Anduvo por el pasillo hasta la cocina para meter en el frigorífico dos de tres latas de cerveza de medio litro que había comprado hacía unos minutos en la tienda del chino, frente al metro de La Peseta. Las sacó de la bolsa de plástico y las metió con mimo encima de unos táper con restos de comida.

— Vamos a ver quién anda de procesión.

Nuevamente la señora Hilaria irrumpía en el silencio de la pensión.

Antes de que abriera la puerta de su cuarto, K. aceleró para meterse en su habitación. Escuchó cómo se abatía la puerta de la casera cuando ya estaba dentro.

— Pero sé quién eres, gandul.

Le entró un escalofrío cuando se desembarazó de la ropa. "Qué frío hace en esta puñetera casa.", se dijo K., mientras colgaba la ropa y se ponía una bata gruesa de paño. Encendió un pitillo y abrió la lata de cerveza sentado sobre la cama.

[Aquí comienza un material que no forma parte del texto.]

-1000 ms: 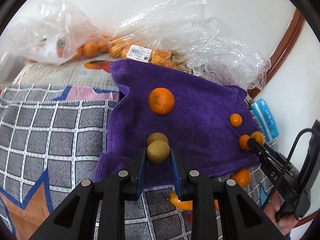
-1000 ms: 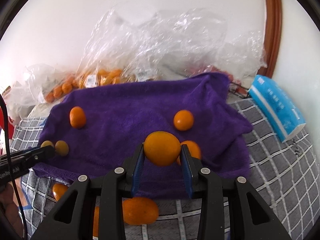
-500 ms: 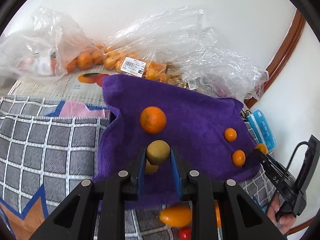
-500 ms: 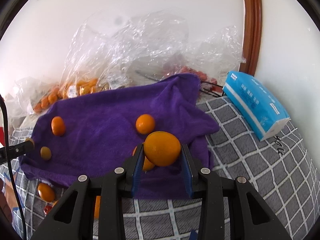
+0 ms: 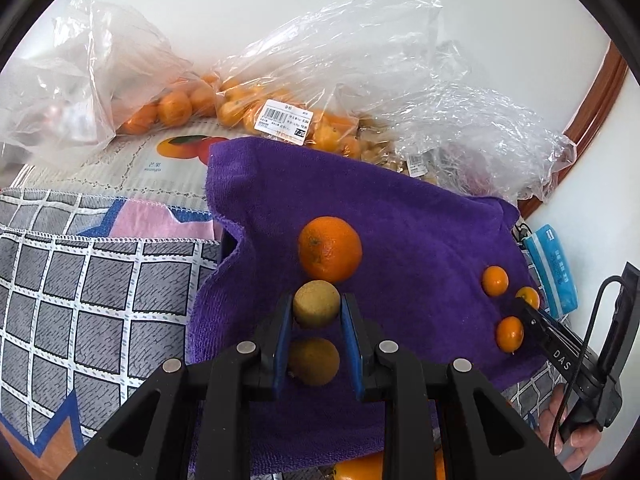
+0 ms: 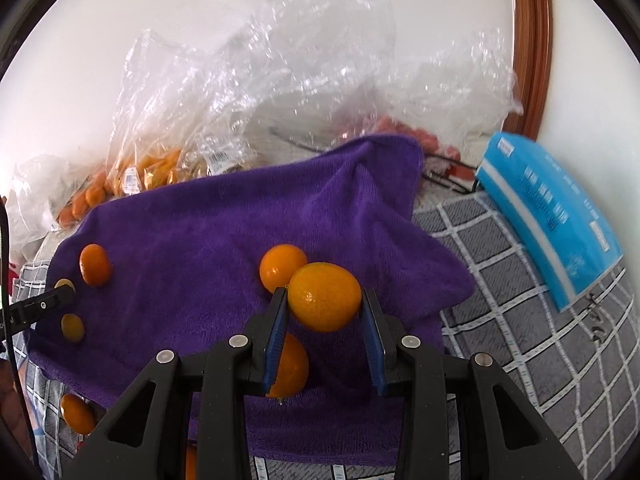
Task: Organize fruits
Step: 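Lower both tools onto the towel and open them to release the fruits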
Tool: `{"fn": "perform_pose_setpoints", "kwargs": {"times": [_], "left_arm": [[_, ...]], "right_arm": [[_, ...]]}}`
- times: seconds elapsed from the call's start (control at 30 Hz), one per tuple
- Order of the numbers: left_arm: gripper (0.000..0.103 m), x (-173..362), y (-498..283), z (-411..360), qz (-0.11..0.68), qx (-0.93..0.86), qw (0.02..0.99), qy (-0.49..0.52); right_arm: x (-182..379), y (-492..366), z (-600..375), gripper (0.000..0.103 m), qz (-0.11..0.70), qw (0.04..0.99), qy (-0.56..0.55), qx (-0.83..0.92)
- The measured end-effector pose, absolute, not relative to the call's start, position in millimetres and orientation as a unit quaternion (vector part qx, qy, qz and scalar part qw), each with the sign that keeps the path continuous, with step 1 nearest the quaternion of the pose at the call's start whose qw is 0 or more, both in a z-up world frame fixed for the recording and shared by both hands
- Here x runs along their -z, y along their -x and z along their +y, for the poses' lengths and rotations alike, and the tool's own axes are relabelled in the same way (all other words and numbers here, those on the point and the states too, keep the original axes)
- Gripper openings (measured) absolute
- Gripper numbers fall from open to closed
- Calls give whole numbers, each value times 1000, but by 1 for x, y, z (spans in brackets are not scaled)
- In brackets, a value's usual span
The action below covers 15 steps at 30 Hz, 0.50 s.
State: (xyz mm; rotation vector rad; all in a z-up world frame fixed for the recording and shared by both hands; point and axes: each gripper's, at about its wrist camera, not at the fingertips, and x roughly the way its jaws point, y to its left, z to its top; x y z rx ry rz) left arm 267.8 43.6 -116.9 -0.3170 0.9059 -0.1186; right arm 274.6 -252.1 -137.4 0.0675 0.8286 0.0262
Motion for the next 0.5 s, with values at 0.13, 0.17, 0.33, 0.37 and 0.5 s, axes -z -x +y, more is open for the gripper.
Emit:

Frente al descascarillado espejo veía su imagen troceada. Esos eran los peores momentos de los días: la soledad sonora. El bullicio, la acción, le evadían de todos los pensamientos que le conducían inexorablemente al abatimiento cuando se hallaba en soledad. Le acudía un cansancio penetrante, una pesada congoja, que medía su pasado y su presente con una dureza implacable. Terminaría, como siempre ocurría, emborrachándose solitario al tiempo que su consciencia iba mermando. Se reprochaba sus decisiones de antaño, sus equivocaciones, sus desvaríos, todo aquello que le llevó a la incomunicación, enmascarada a ultranza, que disolvía sus días. Le dolía su soledad y constatarlo le pesaba todavía más. Fumaba un cigarrillo tras otro, una cerveza tras otra, transitando un laberinto de sí mismo que acababa en el sueño profundo del beodo. Tanto énfasis ponía en dejar la mente en blanco como esta trabajaba a todo ritmo para traerle las imágenes más odiadas del pretérito con la resultante del presente que asumía incapaz. Se reflejaba en el vetusto espejo su rostro roto, partido por la merma del azogue, y veía el de un cadáver que se movía únicamente por la fuerza de la inercia. Se quitó el sombrero de una vez para comprobar que su cabeza apepinada, lisa y reluciente por la calvicie, estaba tan henchida de arrepentimientos, dudas y malas decisiones que parecía cada noche más abombada. A veces lloraba silente, destilándole una babilla tintada con cerveza que se escurría por su pecho hasta secarse en la posterior ignorancia. No quería estar solo, no, como tampoco quería proponerle a Baldomero, su único bastión, que vivieran juntos. No. Sus angustias debía de purgarlas en soledad porque era la pena que tenía que cumplir de por vida.

Se enredaron sus pensamientos en su mujer y en sus dos hijos. Calculó que debían de andar por los treinta y tantos años. Una bocanada de humo dibujó el rostro de su mujer con la brevedad de un relámpago. Se fue disolviendo en la habitación conchabado con la oscuridad.

Siguió fumando y bebiendo hasta que, casi imperceptiblemente, se durmió exhausto.